BEGIN Data for review

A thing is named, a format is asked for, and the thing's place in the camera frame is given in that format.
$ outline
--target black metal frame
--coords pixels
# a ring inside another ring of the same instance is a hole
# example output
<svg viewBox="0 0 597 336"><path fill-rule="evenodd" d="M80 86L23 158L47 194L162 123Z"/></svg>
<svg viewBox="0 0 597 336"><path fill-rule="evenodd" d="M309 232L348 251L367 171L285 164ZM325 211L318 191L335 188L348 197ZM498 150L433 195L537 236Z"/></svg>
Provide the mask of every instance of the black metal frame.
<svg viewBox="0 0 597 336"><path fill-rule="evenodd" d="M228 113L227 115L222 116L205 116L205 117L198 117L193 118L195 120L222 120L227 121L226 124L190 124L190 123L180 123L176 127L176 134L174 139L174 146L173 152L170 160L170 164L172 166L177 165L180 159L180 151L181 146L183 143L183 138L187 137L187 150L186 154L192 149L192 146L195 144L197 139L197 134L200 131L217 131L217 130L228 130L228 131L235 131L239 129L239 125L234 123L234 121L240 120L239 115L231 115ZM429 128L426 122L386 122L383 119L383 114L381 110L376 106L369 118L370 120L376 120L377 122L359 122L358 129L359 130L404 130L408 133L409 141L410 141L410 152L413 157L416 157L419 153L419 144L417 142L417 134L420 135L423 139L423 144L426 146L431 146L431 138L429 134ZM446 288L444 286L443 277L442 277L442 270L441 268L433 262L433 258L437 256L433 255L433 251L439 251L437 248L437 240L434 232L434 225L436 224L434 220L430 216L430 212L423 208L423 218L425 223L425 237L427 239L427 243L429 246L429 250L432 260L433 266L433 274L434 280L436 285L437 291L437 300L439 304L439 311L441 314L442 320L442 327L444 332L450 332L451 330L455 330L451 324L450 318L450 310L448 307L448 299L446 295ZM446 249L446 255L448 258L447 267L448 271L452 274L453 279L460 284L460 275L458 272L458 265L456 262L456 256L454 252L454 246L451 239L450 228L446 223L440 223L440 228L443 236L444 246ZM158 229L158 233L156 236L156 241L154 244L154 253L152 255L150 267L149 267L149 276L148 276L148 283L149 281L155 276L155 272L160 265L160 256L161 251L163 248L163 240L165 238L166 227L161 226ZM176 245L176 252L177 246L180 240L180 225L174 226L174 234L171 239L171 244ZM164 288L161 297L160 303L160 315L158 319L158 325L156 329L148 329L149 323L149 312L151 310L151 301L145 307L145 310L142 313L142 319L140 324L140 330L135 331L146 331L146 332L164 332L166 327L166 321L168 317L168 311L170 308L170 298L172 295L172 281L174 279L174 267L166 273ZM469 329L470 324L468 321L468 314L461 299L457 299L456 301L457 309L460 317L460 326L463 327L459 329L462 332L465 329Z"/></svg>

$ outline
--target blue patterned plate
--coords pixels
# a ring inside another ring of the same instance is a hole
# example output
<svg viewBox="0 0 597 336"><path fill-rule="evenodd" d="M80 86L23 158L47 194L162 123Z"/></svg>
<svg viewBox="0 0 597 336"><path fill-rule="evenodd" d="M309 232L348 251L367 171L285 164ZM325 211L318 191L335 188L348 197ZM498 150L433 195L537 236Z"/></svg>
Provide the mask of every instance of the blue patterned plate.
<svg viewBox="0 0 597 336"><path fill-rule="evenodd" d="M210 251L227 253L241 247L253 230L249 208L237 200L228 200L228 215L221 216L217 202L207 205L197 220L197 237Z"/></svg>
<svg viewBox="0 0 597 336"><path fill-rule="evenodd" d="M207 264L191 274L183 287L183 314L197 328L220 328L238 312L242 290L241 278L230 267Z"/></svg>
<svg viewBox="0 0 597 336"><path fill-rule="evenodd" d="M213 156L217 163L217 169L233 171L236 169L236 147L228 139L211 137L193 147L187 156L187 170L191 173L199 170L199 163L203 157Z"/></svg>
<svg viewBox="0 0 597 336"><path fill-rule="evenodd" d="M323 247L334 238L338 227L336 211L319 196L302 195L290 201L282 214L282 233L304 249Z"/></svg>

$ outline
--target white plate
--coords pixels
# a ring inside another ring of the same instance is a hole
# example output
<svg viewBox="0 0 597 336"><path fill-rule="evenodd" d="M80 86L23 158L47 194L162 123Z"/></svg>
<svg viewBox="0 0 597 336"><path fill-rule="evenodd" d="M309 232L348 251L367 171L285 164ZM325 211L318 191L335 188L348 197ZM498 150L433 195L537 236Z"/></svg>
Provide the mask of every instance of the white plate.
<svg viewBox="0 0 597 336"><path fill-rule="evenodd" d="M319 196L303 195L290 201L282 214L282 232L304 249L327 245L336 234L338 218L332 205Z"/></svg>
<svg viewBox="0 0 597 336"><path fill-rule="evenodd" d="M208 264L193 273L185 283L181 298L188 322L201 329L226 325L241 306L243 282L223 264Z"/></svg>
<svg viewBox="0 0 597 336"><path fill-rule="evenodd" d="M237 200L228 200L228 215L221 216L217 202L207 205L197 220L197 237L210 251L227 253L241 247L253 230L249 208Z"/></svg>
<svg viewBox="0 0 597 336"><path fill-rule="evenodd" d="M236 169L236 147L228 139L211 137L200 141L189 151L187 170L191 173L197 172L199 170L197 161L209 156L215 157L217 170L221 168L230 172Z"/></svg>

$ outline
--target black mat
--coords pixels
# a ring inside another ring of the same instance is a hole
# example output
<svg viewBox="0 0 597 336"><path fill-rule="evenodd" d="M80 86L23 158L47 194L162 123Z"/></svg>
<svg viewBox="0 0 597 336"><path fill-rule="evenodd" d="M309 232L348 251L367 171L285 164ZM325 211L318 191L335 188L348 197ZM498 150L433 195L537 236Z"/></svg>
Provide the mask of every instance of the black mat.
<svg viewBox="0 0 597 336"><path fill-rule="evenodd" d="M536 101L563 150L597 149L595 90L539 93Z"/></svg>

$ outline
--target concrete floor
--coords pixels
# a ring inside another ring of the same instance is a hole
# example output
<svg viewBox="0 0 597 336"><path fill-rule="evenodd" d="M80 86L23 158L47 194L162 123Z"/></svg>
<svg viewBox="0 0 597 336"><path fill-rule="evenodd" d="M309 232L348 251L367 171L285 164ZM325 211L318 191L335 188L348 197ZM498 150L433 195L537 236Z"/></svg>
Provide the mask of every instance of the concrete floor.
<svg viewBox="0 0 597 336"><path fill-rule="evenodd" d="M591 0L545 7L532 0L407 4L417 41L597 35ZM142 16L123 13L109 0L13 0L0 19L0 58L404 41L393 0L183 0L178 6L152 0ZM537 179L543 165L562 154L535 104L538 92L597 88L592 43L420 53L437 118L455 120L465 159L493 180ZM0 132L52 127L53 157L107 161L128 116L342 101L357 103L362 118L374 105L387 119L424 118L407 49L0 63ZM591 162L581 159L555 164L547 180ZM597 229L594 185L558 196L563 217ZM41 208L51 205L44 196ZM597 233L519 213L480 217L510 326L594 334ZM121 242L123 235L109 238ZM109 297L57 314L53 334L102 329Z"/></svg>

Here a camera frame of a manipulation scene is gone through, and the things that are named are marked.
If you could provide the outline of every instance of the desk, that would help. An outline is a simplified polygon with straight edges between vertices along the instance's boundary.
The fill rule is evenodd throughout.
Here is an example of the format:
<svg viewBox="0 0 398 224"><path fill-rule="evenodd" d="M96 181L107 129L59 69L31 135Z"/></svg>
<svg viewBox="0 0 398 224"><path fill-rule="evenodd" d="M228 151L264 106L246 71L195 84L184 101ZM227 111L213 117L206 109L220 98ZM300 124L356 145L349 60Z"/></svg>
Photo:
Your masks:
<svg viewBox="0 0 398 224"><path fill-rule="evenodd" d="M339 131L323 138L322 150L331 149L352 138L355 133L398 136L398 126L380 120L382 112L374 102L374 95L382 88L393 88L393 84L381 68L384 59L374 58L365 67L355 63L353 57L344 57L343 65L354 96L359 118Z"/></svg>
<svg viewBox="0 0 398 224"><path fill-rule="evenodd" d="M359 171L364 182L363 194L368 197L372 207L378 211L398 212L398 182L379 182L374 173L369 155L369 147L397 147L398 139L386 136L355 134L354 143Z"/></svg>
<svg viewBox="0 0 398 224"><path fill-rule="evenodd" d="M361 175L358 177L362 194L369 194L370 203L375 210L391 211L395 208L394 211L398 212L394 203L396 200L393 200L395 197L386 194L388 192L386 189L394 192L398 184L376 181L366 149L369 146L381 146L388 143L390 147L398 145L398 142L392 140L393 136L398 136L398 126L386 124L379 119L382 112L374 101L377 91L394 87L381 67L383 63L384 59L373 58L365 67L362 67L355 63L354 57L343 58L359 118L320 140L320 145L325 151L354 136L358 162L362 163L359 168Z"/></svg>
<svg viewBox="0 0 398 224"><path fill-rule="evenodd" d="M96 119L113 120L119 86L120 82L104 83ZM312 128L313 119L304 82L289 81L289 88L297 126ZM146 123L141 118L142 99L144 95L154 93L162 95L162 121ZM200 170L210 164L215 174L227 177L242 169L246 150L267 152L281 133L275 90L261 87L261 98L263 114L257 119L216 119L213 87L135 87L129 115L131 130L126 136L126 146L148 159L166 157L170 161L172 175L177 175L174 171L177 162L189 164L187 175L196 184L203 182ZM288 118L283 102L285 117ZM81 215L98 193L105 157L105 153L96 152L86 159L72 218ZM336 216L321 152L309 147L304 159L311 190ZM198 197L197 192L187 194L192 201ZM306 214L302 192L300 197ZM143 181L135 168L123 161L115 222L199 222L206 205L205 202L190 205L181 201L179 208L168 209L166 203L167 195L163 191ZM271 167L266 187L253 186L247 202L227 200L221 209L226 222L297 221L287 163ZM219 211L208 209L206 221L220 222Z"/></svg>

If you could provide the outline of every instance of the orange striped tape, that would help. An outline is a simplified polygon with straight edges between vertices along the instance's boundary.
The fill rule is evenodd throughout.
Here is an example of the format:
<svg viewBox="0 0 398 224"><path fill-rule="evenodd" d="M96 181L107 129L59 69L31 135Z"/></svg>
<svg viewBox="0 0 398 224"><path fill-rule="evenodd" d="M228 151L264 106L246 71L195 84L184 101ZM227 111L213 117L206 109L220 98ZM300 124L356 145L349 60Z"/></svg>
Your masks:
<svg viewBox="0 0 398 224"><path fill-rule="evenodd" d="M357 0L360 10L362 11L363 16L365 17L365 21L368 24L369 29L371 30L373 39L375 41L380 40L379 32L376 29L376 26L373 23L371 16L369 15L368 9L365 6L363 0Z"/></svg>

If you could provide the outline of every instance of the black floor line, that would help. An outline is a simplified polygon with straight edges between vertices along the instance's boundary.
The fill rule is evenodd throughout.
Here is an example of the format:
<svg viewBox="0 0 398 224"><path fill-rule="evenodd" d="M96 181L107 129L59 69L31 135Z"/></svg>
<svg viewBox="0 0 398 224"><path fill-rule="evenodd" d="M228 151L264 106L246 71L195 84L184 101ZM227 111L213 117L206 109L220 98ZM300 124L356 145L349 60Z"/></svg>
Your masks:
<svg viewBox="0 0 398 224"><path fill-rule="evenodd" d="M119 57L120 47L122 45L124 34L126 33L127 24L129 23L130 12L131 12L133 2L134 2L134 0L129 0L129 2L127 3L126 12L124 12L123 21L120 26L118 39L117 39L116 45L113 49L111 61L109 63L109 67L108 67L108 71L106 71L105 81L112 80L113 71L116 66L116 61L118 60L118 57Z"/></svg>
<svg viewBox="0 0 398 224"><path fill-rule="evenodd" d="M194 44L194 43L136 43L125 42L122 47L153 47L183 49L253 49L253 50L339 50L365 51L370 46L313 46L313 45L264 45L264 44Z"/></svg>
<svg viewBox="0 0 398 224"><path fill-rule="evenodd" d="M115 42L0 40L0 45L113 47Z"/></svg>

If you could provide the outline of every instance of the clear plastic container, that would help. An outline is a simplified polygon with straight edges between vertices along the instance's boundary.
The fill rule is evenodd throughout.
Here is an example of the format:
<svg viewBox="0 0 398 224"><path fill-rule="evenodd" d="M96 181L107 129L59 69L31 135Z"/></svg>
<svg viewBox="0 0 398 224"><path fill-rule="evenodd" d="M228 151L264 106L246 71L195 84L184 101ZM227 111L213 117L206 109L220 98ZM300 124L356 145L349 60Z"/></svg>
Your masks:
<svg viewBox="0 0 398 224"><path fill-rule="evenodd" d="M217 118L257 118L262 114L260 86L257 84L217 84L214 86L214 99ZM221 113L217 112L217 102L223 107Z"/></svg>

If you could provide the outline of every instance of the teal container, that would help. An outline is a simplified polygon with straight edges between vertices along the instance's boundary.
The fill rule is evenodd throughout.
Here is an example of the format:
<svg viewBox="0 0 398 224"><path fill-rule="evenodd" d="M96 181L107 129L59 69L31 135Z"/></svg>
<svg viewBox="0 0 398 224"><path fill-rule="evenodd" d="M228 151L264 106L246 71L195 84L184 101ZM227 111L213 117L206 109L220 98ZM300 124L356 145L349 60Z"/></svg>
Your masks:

END Data for review

_To do_
Look through the data above for the word "along". Report each line where it occurs.

_Solution to the exercise_
If you could provide the outline of every instance of the desk, that would help. An outline is a simplified polygon with straight edges between vertices along the instance's boundary.
If you could provide the outline of every instance of the orange striped tape, that would help. An outline is a simplified polygon with straight edges between vertices along the instance's boundary.
If you could provide the outline of every instance of the black floor line, that would help. An outline is a simplified polygon with straight edges between vertices along the instance's boundary.
If you could provide the outline of every instance of the clear plastic container, that would help. An outline is a simplified polygon with straight edges between vertices along the instance's boundary.
If you could provide the outline of every instance of the teal container, that would help. An outline is a simplified polygon with straight edges between vertices along the instance's boundary.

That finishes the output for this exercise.